Goal of the exercise: The records are to be reproduced verbatim.

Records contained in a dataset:
#####
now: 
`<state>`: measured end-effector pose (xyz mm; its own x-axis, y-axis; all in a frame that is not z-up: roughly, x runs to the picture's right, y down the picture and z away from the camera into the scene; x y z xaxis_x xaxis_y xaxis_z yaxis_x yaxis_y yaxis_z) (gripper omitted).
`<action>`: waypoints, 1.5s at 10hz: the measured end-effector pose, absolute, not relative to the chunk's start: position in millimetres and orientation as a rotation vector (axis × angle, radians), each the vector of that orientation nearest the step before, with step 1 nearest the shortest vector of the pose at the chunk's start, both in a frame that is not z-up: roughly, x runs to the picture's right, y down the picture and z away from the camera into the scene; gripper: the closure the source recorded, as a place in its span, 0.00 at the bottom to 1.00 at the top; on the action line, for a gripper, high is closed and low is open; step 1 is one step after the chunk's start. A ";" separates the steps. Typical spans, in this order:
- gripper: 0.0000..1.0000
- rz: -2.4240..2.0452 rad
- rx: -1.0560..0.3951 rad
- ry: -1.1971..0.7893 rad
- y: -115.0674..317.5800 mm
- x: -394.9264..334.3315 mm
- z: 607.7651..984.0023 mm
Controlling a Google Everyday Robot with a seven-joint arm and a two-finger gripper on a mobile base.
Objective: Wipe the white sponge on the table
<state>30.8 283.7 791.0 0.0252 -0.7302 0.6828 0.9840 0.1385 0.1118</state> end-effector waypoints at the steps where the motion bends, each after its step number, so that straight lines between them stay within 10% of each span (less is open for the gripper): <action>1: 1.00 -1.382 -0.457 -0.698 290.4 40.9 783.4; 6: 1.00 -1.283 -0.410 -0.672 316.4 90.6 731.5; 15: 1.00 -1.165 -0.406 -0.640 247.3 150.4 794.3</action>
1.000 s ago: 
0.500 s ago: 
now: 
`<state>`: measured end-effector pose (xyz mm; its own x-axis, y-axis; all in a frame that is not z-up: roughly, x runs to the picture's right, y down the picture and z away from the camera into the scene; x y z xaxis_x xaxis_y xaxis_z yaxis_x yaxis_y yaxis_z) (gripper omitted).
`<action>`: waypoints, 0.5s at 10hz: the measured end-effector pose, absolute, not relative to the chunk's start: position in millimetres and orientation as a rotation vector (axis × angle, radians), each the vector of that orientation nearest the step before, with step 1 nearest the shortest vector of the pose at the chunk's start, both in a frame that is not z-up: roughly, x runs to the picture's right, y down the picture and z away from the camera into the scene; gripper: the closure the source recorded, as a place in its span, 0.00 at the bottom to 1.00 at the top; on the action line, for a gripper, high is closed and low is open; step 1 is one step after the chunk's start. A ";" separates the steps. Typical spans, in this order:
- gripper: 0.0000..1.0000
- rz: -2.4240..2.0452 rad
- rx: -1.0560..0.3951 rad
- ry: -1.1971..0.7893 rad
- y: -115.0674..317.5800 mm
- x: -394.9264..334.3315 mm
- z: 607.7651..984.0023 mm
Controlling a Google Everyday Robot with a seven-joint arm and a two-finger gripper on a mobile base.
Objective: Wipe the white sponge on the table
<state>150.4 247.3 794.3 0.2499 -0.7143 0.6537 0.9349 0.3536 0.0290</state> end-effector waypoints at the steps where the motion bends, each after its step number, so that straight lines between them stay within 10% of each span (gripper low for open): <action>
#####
Answer box:
now: 
`<state>`: measured end-effector pose (xyz mm; its own x-axis, y-axis; all in a frame that is not z-up: roughly, x runs to the picture's right, y down the picture and z away from the camera into the scene; x y z xaxis_x xaxis_y xaxis_z yaxis_x yaxis_y yaxis_z) (gripper omitted).
`<action>`: waypoints, 1.5s at 10hz: the measured end-effector pose, absolute, not relative to the chunk's start: position in millimetres and orientation as a rotation vector (axis × angle, radians), each the vector of that orientation nearest the step before, with step 1 nearest the shortest vector of the pose at the chunk's start, both in a frame that is not z-up: roughly, x runs to the picture's right, y down the picture and z away from the camera into the scene; gripper: the closure the source recorded, as a place in its span, 0.00 at the bottom to 1.00 at the top; on the action line, for a gripper, high is closed and low is open; step 1 is one step after the chunk's start. A ";" separates the steps. Typical spans, in this order:
- gripper: 0.0000..1.0000
- rz: -2.4240..2.0452 rad
- rx: -1.0560..0.3951 rad
- ry: -1.1971..0.7893 rad
- y: -115.0674..317.5800 mm
- x: -394.9264..334.3315 mm
- z: 607.7651..984.0023 mm
Controlling a Google Everyday Robot with a seven-joint arm and a two-finger gripper on a mobile base.
Objective: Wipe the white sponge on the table
<state>30.8 283.7 791.0 0.0252 -0.7302 0.6828 0.9840 0.1385 0.1118</state> end-effector waypoints at the steps where the motion bends, each after its step number, so that straight lines between them stay within 10% of each span (less is open for the gripper): <action>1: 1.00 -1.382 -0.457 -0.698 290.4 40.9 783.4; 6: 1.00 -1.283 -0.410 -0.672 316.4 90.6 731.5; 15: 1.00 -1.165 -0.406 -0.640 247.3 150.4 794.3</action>
1.000 s ago: 
0.500 s ago: 
now: 
`<state>`: measured end-effector pose (xyz mm; its own x-axis, y-axis; all in a frame that is not z-up: roughly, x runs to the picture's right, y down the picture and z away from the camera into the scene; x y z xaxis_x xaxis_y xaxis_z yaxis_x yaxis_y yaxis_z) (gripper omitted).
`<action>`: waypoints, 0.5s at 10hz: the measured end-effector pose, absolute, not relative to the chunk's start: position in millimetres and orientation as a rotation vector (axis × angle, radians), each the vector of that orientation nearest the step before, with step 1 nearest the shortest vector of the pose at the chunk's start, both in a frame that is not z-up: roughly, x runs to the picture's right, y down the picture and z away from the camera into the scene; gripper: the closure the source recorded, as a place in its span, 0.00 at the bottom to 1.00 at the top; on the action line, for a gripper, high is closed and low is open; step 1 is one step after the chunk's start. A ";" separates the steps. Typical spans, in this order:
- gripper: 0.0000..1.0000
- rz: -2.4240..2.0452 rad
- rx: -1.0560..0.3951 rad
- ry: -1.1971..0.7893 rad
- y: -115.0674..317.5800 mm
- x: -394.9264..334.3315 mm
- z: 607.7651..984.0023 mm
Controlling a Google Everyday Robot with a seven-joint arm and a two-finger gripper on a mobile base.
Objective: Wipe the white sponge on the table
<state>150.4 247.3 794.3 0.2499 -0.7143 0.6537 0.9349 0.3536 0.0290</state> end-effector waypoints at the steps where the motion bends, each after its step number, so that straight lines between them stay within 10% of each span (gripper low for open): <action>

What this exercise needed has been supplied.